Wenn ich so überlege, wo es als Nächstes hingehen soll in meiner Arbeit, dann merke ich, dass mich vor allem neue Verbindungen von Dingen, die ich eh mache, locken. Immer wieder lande ich bei Comic und Trickfilm – allerdings in nicht in ihrer klassischen Ausprägung, sondern eher in einer poetischen Herangehensweise, die viel mehr Raum für Assoziationen bietet. Mich interessieren einfach künstlerische Erzählungen.

Dabei möchte ich es grafisch und malerisch, ich möchte es gegenständlich und abstrakt – und bewege mich laufend zwischen diesen Polen hin und her. Heute habe ich mit einer Technik experimentiert, die beide Qualitäten vereint – und mich für kleine erzählende Bilder an meinem inneren Bilderschatz bedient.
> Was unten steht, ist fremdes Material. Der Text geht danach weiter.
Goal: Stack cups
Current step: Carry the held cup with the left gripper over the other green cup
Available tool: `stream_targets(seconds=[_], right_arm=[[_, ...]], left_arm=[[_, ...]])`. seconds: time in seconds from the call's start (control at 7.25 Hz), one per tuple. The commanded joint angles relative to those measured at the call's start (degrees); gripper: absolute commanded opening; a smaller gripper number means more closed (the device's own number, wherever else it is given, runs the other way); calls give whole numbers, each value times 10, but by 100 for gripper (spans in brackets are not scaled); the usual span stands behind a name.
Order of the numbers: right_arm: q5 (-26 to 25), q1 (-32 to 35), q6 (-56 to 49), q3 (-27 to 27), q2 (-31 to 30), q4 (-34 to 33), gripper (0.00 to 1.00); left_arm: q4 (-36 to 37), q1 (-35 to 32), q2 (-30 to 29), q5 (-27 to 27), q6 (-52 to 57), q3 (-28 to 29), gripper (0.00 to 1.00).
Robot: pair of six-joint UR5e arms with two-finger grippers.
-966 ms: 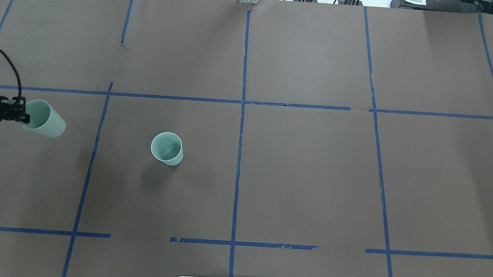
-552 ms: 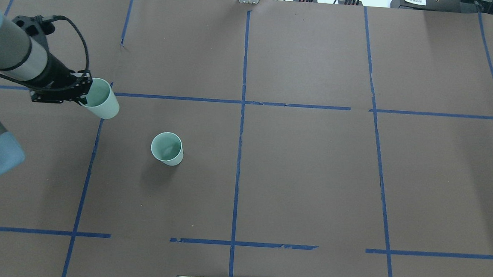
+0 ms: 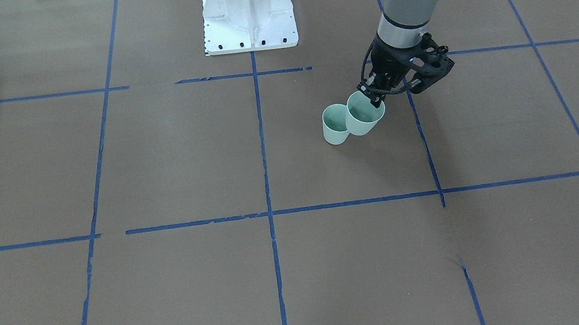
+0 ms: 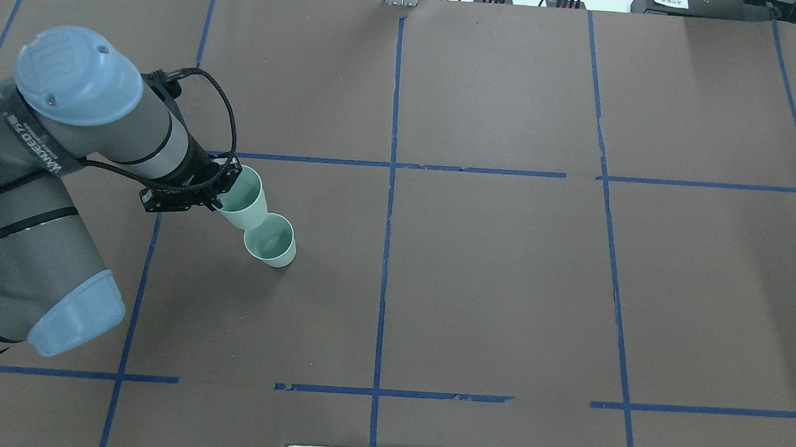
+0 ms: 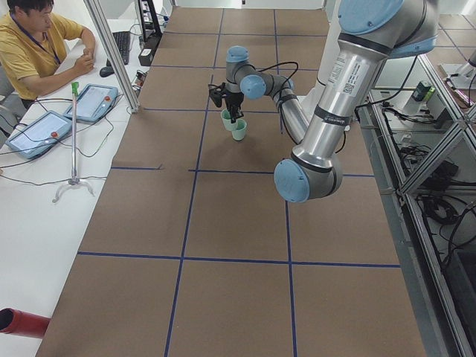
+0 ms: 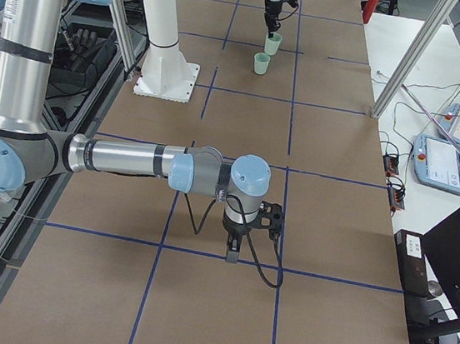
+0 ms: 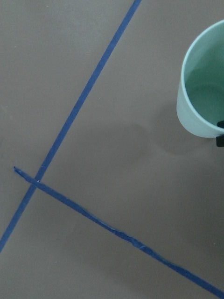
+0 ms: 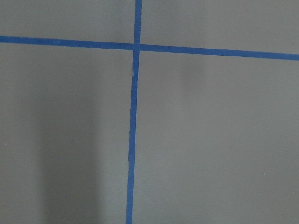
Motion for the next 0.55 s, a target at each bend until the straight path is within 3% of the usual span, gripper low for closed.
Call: stream_targets(seconds=[0.0, 0.41], right_arm=[[0, 0, 0, 0, 0, 0, 100], [0, 0, 0, 0, 0, 0, 100]], left_arm=[[5, 14, -17, 12, -14, -1, 0], [5, 31, -17, 15, -26, 5, 0]])
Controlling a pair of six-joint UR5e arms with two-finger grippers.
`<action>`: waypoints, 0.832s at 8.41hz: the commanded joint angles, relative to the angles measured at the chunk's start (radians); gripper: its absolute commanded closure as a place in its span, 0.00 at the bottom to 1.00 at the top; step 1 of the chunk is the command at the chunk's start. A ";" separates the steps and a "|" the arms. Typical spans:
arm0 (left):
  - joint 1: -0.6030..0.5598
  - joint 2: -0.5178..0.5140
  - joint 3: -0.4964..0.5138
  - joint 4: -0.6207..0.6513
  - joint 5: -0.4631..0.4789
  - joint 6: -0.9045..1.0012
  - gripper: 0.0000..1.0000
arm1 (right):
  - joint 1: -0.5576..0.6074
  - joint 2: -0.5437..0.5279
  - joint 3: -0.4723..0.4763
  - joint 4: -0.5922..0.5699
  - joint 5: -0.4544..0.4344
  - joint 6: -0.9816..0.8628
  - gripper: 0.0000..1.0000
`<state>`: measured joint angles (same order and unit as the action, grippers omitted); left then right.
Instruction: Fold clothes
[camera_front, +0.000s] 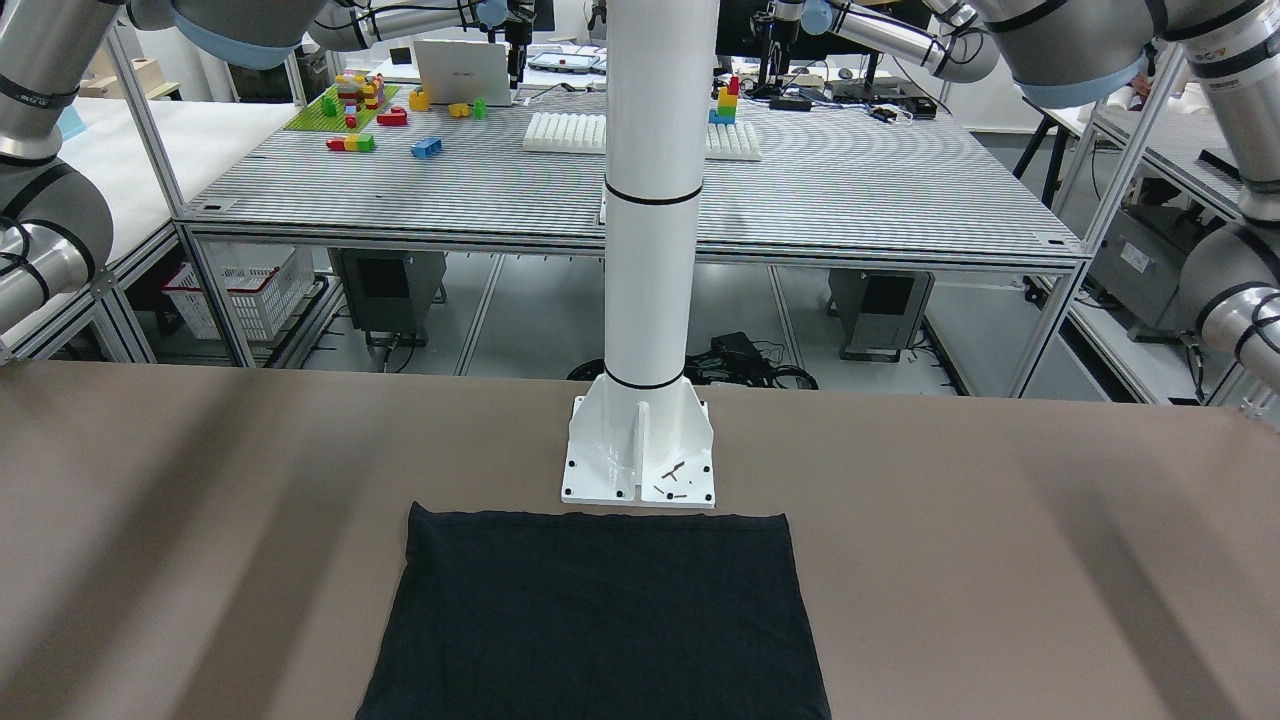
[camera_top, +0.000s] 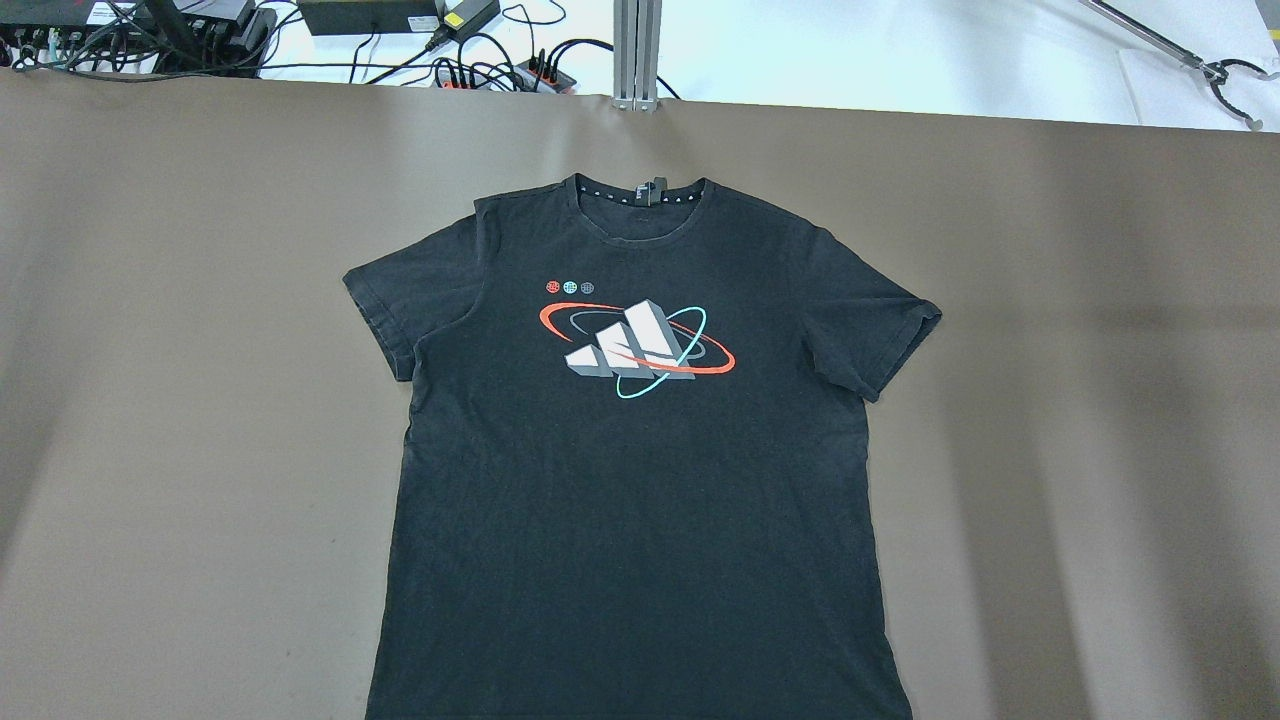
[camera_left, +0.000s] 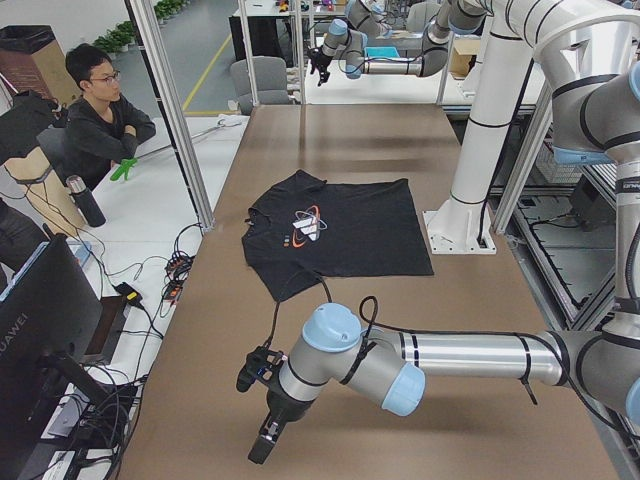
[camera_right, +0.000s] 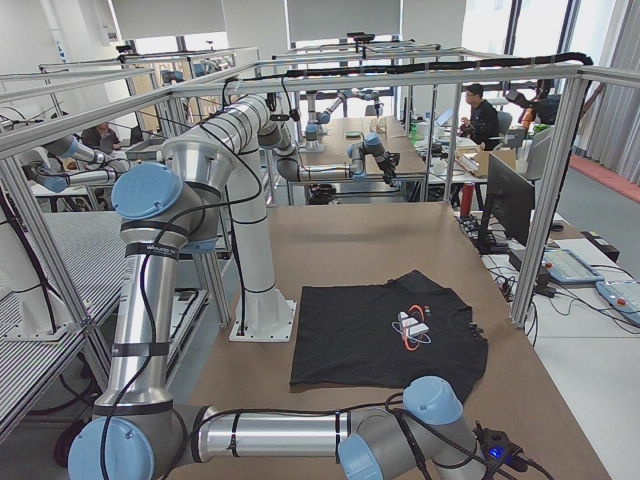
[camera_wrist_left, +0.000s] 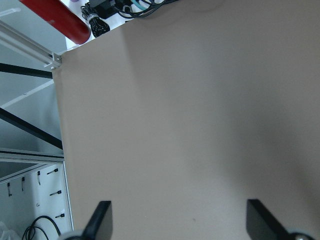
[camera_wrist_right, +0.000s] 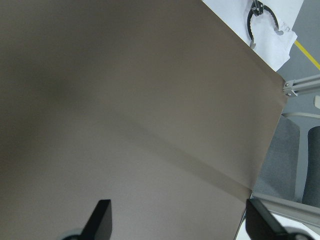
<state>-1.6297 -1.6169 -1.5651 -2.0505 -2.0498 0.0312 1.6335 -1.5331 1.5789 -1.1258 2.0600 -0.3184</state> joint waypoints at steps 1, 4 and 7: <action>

Ballerina. Mischtechnik auf Papier, 30 x 42 cm.
Herbst. Mischtechnik auf Papier, 30 x 42 cm.
Zuhören. Mischtechnik auf Papier, 30 x 42 cm.
Meditation. Mischtechnik auf Papier, 30 x 42 cm.

Bei den offenen Ateliers am letzten Wochenende, habe ich (als dann alle Arbeiten hingen) noch mal gemerkt, wie wichtig die Verbindung von Wort und Bild für mich sind, dass es für mich immer eine Erzählung gibt; dass ich auch Dinge, die augenscheinlich nichts miteinander zu tun haben, verbinden kann. Da werde ich also weiterforschen.